The characterisation of the ill-treatment

In its constant case law the ECtHR understands torture as deliberate inhuman treatment causing very serious and cruel suffering that is inflicted by a public official for a purpose such as the elicitation of information. In Al Nashiri v. Poland and Abu Zubaydah v. Poland the applicants were subjected to   “enhanced interrogation techniques” (EITs) such as waterboarding, mock executions and hanging upside down when they were questioned by the CIA. Since these techniques caused severe suffering and were applied in a premeditated and organised manner with the aim to obtain information, the ECtHR classified the violence as torture within the meaning of Art. 3 ECHR. With regard to the cases of Al Nashiri v. Romania and Abu Zubaydah v. Lithuania, there was no evidence that EITs were used when the applicants were interrogated by CIA officials. In fact, the usage of EITs was suspended for some time when Al Nashiri and Abu Zubaydah were detained in Romania and Lithuania respectively. The Strasbourg Court established that both individuals were kept under “standard conditions of confinement”, which included blindfolding and hooding, solitary confinement and the permanent exposure to light and music.
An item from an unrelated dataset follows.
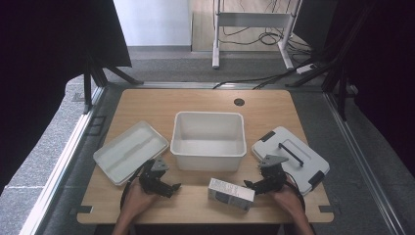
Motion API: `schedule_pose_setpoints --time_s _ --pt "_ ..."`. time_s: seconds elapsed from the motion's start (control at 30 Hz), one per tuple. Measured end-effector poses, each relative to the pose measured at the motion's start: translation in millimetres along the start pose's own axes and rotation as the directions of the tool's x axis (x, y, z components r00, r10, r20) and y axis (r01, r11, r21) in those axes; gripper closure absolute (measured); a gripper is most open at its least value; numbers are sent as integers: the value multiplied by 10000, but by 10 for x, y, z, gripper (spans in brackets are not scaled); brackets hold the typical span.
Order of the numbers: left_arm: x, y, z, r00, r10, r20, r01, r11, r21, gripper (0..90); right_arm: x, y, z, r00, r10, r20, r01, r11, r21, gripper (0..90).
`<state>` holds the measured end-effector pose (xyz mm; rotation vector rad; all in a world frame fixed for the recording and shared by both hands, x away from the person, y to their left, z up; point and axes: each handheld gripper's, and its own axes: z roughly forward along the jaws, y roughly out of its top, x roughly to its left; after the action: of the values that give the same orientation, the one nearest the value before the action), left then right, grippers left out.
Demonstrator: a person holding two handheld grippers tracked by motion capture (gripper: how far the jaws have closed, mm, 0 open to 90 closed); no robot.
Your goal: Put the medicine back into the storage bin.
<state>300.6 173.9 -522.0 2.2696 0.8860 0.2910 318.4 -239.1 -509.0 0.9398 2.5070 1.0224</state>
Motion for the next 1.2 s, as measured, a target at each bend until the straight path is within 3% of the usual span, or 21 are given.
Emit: schedule_pose_setpoints --time_s 0.23,0.5,0.73,0.87,0.97,1.07,1.13,1.2 --pt "-1 -1 0 10000 -10 -5 10 10000 -9 0 -23 158 -225 9995 -80 -293 78 9999 -65 5" --pt "2 -1 -1 10000 25 -3 -25 10000 11 0 25 379 -538 9976 -304 -615 272 9983 -516 5" --pt "1 0 -2 10000 14 -4 -14 10000 14 0 261 558 -728 9886 -951 -1168 901 9948 -477 4" --pt "1 0 -2 10000 8 -6 -8 10000 15 0 453 646 -714 9752 -1425 -1694 1424 9897 -127 1" --pt "1 0 -2 10000 8 -6 -8 10000 11 0 623 693 -625 9593 -1885 -2101 2026 9781 476 0" --pt "1 0 -2 10000 9 -7 -9 10000 13 0 743 720 -513 9404 -2355 -2452 2670 9581 1036 4" --pt "1 0 -2 10000 7 -6 -7 10000 12 0 821 736 -425 9285 -2664 -2587 3137 9355 1626 35" --pt "1 0 -2 10000 10 -7 -10 10000 12 0 893 745 -316 9151 -3014 -2679 3644 9027 2290 66"
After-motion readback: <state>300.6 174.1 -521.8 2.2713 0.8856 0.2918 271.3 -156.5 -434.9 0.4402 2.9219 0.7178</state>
Moreover, the Court established that the victims were subjected to “debriefings”. Concerning the applicant Al Nashiri, the “debriefings” involved “showing [him] photographs” (Al Nashiri v. Romania, para 545). When categorising the violence the applicants faced in Romania and Lithuania, the ECtHR indicated that it did not reach the kind of severity as it did in Poland. However, the Court acknowledged that the applicants were subjected to an “extremely harsh” detention regime in Romania and Lithuania, causing intense physical and mental suffering which amounted to inhuman treatment.
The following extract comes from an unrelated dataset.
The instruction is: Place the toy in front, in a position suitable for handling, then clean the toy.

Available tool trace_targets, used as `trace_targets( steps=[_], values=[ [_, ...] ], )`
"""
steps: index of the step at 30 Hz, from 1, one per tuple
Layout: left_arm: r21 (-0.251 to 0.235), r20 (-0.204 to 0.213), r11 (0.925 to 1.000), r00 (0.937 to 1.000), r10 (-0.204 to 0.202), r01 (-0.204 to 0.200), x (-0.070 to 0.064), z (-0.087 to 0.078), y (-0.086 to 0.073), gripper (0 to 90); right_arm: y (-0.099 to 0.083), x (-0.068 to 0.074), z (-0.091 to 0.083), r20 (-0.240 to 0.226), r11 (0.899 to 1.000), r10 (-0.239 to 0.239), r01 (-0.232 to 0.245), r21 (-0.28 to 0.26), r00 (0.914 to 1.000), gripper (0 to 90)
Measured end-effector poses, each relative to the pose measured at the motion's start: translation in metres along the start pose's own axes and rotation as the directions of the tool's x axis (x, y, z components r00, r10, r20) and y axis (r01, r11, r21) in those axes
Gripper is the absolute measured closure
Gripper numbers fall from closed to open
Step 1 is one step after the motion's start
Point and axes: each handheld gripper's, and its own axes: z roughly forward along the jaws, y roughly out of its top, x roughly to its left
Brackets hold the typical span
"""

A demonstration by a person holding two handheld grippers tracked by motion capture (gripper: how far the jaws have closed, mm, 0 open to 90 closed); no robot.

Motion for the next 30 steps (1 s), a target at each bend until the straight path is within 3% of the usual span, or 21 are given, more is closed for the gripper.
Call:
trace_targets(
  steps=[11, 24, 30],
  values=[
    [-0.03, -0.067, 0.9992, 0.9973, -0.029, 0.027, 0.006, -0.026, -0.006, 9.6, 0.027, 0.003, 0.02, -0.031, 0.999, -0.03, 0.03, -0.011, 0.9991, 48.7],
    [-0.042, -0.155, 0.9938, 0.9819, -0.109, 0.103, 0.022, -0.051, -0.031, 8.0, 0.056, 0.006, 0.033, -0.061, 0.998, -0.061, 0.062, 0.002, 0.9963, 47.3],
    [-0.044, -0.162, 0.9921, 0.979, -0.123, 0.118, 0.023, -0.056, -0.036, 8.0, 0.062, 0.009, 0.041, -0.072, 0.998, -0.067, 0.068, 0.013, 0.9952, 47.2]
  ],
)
The ECtHR’s decision to characterise the measures in the cases against Poland as torture and the violence in the judgments of Al Nashiri v. Romania and Abu Zubaydah v. Lithuania as inhuman treatment is comprehensible since confronting an individual with photographs is significantly less brutal than subjecting a person to waterboarding or mock executions. Although the ECtHR described the detention regime in Al Nashiri v. Romania and Abu Zubaydah v. Lithuania as “extremely harsh” as the victims were, for instance, held incommunicado and exposed to continuous music and light, the treatment and the circumstances in these two cases were not sufficiently severe to amount to torture, particularly in comparison to the cases against Poland. In terms of the severity of a treatment, the ECtHR tends to classify in its jurisprudence only the most brutal treatment as torture such as rape of a minor from an ethnic minority in police custody (Aydin v. Turkey) as well as arbitrary police brutality leaving individuals permanently impaired (Cestaro v. Italy). Accordingly, the Court characterisation of the ill-treatment in Al Nashiri v. Romania and Abu Zubaydah v. Lithuania as inhuman treatment sits well with the constant case law of the ECtHR.